New Home Construction Up 3 Percent in October
Construction of new homes and apartments rebounded in October by the largest amount in eight months but the unexpected increase was not viewed as a signal of a housing turnaround.
The Commerce Department reported Tuesday that housing construction rose by 3 percent in October, the first increase after three months of declines and the biggest advance since a 6 percent rise last February.
However, all of the strength came in the volatile apartment sector, which jumped by 44.4 percent. Construction of single-family homes fell for a seventh straight month, declining by 7.3 percent in October compared to September.
Analysts said housing is likely to remain weak through much of 2008 as builders struggle with historically high levels of unsold homes and rising mortgage defaults, which are dumping even more homes back on glutted markets.

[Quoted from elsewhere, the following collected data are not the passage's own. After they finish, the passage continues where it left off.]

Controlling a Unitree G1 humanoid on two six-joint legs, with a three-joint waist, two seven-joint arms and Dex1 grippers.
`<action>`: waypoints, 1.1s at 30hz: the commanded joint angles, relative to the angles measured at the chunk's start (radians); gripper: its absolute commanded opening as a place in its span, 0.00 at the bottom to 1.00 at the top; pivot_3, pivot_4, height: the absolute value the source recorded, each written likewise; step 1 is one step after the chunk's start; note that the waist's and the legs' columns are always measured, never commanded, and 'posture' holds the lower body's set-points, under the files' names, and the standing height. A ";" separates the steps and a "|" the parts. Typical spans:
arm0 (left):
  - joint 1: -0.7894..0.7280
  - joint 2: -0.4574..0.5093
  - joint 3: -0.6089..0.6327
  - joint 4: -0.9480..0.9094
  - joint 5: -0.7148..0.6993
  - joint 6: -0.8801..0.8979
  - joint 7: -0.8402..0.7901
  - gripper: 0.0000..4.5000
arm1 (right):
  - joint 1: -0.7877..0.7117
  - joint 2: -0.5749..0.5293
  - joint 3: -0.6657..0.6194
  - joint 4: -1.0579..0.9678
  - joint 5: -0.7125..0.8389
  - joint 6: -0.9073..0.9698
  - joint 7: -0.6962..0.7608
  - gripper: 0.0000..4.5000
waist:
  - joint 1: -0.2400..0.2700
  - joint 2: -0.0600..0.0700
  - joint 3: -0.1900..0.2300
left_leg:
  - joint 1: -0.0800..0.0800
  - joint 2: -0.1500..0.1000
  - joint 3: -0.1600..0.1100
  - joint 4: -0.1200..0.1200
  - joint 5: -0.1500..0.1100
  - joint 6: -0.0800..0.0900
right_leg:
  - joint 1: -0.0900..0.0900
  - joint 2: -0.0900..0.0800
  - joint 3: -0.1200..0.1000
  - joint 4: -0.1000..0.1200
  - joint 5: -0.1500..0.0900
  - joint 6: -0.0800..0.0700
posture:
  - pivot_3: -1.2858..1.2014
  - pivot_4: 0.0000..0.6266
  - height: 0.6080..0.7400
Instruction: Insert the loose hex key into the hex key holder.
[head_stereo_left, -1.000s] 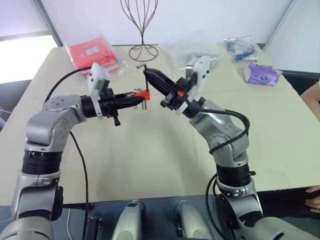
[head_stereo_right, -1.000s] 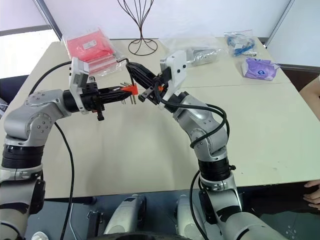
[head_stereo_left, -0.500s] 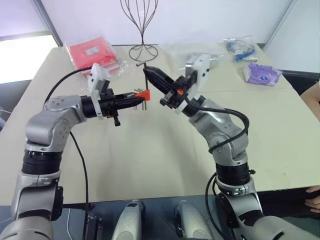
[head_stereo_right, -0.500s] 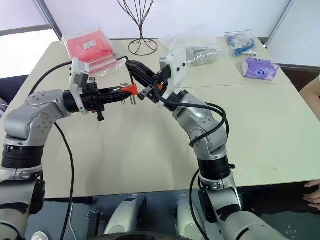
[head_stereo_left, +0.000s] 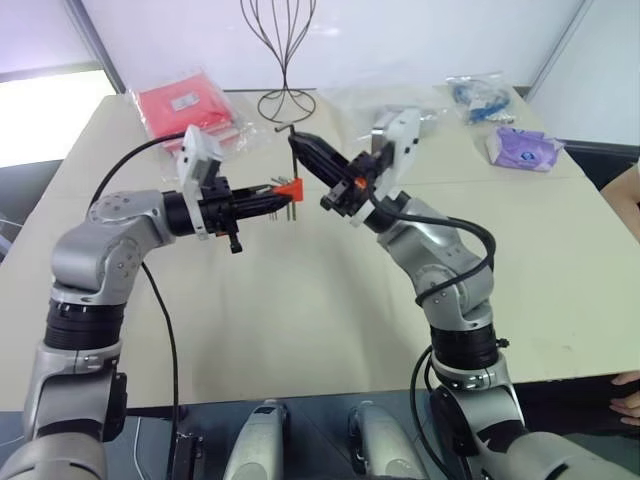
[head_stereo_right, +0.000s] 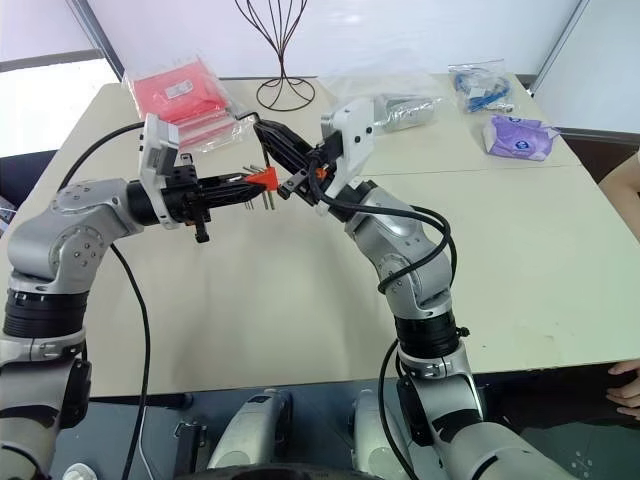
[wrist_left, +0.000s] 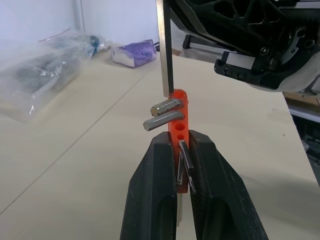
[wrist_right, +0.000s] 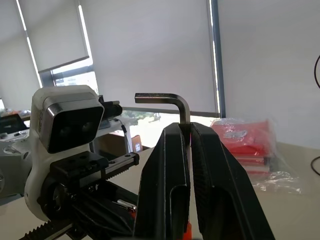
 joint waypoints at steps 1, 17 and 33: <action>-0.005 0.007 0.035 -0.036 -0.016 -0.006 0.006 0.00 | -0.014 -0.007 -0.005 -0.027 0.010 -0.008 0.009 0.01 | 0.000 0.000 0.000 | 0.000 0.000 0.000 0.000 0.000 0.000 | 0.000 0.000 0.000 0.000 0.000 0.000 | 0.52 0.24 1.00; -0.018 0.004 0.039 -0.005 -0.013 -0.011 0.012 0.00 | -0.008 -0.021 0.000 -0.050 0.022 0.010 0.020 0.01 | 0.000 0.000 0.000 | 0.000 0.000 0.000 0.000 0.000 0.000 | 0.000 0.000 0.000 0.000 0.000 0.000 | 0.52 0.24 1.00; -0.019 0.006 0.037 0.001 -0.011 -0.018 0.012 0.00 | -0.018 -0.028 -0.005 -0.043 0.020 0.006 0.019 0.01 | 0.000 0.000 0.000 | 0.000 0.000 0.000 0.000 0.000 0.000 | 0.000 0.000 0.000 0.000 0.000 0.000 | 0.52 0.24 1.00</action>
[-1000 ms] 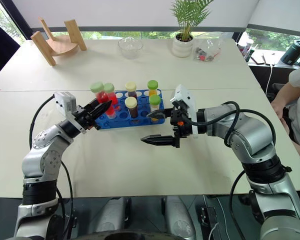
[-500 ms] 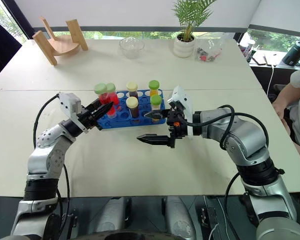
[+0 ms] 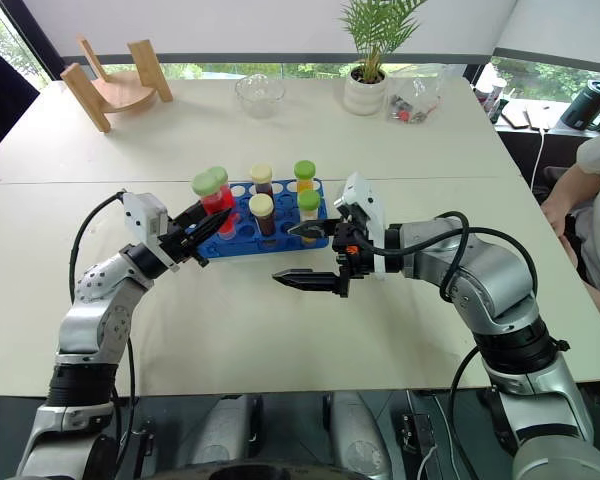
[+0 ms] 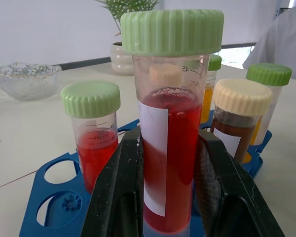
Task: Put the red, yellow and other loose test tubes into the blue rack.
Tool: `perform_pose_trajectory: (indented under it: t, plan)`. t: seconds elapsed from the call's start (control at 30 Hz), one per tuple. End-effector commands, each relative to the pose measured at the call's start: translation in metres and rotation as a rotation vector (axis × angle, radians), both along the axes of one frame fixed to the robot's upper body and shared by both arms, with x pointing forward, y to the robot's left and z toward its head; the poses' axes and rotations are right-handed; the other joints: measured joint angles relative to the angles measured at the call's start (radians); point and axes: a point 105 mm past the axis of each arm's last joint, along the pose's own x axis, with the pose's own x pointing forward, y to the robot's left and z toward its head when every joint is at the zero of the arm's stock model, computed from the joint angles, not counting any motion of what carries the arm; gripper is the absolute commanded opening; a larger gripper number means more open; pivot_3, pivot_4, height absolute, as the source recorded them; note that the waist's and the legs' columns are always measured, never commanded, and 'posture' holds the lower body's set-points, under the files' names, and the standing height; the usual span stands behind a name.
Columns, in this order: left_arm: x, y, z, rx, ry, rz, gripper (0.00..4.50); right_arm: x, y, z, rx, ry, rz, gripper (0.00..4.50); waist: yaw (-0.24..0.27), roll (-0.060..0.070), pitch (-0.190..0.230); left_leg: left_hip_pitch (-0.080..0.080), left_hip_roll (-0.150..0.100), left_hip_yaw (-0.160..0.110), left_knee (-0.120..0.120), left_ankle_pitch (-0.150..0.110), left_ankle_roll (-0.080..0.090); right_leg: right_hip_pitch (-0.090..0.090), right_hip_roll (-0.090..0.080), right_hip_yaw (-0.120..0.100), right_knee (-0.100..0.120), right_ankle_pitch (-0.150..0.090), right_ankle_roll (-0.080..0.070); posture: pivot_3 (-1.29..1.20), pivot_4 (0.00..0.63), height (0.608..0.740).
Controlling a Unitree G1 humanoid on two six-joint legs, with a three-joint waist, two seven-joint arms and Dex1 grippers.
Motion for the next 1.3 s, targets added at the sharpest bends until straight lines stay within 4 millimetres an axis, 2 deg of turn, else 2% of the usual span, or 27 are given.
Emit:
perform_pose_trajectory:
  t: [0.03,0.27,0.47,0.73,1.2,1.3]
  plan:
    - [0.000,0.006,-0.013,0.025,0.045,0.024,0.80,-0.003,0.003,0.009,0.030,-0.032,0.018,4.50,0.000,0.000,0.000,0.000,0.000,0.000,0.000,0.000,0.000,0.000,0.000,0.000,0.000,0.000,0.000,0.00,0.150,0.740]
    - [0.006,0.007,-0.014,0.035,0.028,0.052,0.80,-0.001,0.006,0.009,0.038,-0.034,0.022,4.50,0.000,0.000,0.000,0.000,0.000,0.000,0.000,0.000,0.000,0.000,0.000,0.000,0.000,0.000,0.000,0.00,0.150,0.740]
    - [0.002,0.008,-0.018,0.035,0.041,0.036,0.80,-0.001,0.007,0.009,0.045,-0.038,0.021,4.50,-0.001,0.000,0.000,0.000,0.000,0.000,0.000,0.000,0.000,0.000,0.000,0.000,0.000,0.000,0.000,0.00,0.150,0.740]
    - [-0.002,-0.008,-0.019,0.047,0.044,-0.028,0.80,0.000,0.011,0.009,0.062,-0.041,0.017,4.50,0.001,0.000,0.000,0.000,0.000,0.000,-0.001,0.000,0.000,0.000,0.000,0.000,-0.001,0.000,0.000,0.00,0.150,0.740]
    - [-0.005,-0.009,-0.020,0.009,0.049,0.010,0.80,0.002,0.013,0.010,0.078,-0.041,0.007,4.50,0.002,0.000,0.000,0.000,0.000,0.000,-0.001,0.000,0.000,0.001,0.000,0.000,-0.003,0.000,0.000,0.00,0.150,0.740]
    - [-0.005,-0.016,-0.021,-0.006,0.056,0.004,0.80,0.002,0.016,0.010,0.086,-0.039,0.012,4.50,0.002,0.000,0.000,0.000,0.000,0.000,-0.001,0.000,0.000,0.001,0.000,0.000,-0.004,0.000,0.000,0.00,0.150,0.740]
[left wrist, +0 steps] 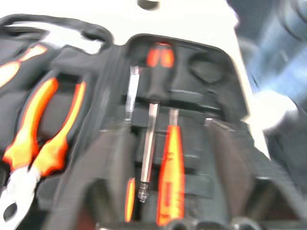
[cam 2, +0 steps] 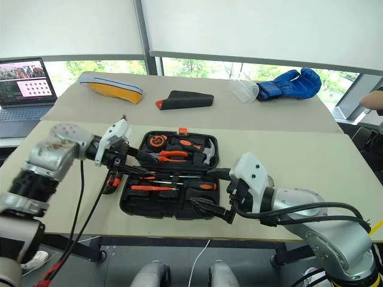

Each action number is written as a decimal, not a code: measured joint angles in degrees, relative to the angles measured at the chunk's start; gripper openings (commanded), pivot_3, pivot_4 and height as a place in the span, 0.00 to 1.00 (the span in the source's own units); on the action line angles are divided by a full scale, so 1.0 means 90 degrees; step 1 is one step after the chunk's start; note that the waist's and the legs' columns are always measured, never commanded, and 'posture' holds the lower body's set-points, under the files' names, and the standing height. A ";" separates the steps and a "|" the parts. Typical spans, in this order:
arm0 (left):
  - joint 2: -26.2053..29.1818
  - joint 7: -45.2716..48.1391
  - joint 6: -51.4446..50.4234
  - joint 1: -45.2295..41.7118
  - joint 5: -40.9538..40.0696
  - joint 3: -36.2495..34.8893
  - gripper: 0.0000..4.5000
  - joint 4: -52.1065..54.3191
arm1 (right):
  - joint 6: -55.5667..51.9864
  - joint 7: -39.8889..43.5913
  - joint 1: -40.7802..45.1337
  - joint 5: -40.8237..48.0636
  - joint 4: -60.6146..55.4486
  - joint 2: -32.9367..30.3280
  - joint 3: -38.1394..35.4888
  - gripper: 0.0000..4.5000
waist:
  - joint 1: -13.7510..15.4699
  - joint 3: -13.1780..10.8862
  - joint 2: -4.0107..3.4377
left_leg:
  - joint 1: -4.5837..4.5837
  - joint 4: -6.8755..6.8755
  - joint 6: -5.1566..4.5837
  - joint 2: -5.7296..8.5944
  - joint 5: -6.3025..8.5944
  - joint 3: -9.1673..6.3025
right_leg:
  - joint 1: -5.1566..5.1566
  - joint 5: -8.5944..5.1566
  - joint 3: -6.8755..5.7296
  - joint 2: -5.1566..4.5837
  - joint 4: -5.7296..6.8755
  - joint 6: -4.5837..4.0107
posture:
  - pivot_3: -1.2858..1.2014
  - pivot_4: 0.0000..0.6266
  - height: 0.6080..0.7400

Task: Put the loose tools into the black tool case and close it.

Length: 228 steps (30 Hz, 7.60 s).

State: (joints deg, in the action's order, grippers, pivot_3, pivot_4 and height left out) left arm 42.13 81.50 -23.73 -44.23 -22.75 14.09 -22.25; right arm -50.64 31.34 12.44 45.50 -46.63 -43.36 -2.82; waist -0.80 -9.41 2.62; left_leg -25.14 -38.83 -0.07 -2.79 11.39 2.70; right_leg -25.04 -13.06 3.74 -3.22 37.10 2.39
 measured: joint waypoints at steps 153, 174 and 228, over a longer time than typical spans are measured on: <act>0.1413 0.1189 0.0582 0.0329 0.0429 0.1321 0.03 0.1782 | 0.0913 0.1408 -0.0776 -0.1205 -0.0017 -0.0774 0.0118 1.00 | 0.0013 -0.0004 0.0029 | 0.0022 0.0021 0.0008 -0.0002 0.0014 0.0023 | 0.0004 -0.0032 0.0009 -0.0004 -0.0001 0.0004 | 0.52 0.24 0.95; 0.0668 0.1053 0.1667 0.0448 0.1580 0.1277 0.01 0.1408 | 0.0961 0.1295 -0.1009 -0.1295 -0.0048 -0.0769 0.0113 1.00 | 0.0124 0.0024 -0.0019 | 0.0103 -0.0003 0.0002 0.0000 0.0010 0.0026 | 0.0097 -0.0046 0.0012 -0.0012 -0.0007 -0.0030 | 0.52 0.24 0.95; -0.0890 0.0475 0.0660 0.0414 0.0038 -0.0084 1.00 0.2281 | 0.1904 0.2219 0.0442 -0.3379 0.4393 -0.0895 0.0527 0.00 | -0.0015 0.0018 -0.0019 | 0.0063 0.0009 -0.0022 0.0013 0.0025 0.0012 | 0.0077 -0.0027 0.0027 0.0000 -0.0032 0.0026 | 0.52 0.24 0.95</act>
State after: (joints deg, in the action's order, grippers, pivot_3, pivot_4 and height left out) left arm 34.12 85.78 -17.79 -40.50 -22.41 13.34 -1.72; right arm -33.50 51.31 16.42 15.09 -7.10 -51.41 1.92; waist -0.93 -9.25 2.45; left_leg -24.58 -38.75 -0.27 -2.68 11.61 2.81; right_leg -24.35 -13.30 3.98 -3.22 36.81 2.62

The overall increase left construction in October at a seasonally adjusted annual rate of 1.229 million units, down 16.4 percent from activity a year ago.
Applications for building permits, seen as a good sign of future activity, fell for the fifth straight month in October, dropping by 6.6 percent to an annual rate of 1.178 million units. That is down a sharp 24.5 percent from a year ago.
The rebound in overall construction came as a surprise to analysts who had forecast a drop of 1.3 percent. However, the 6.6 percent slide in permit applications was more severe than the 4.8 percent fall expected by Wall Street.
Troubles in housing are expected to seriously depress overall economic growth in the current quarter and early next year with some analysts growing more concerned about an outright recession.
The rebound in construction in October reflected gains in all regions of the country except the South, where building activity fell by 4.6 percent. Construction rose by 21.1 percent in the Midwest, 8.5 percent in the Northeast and 5.8 percent in the West.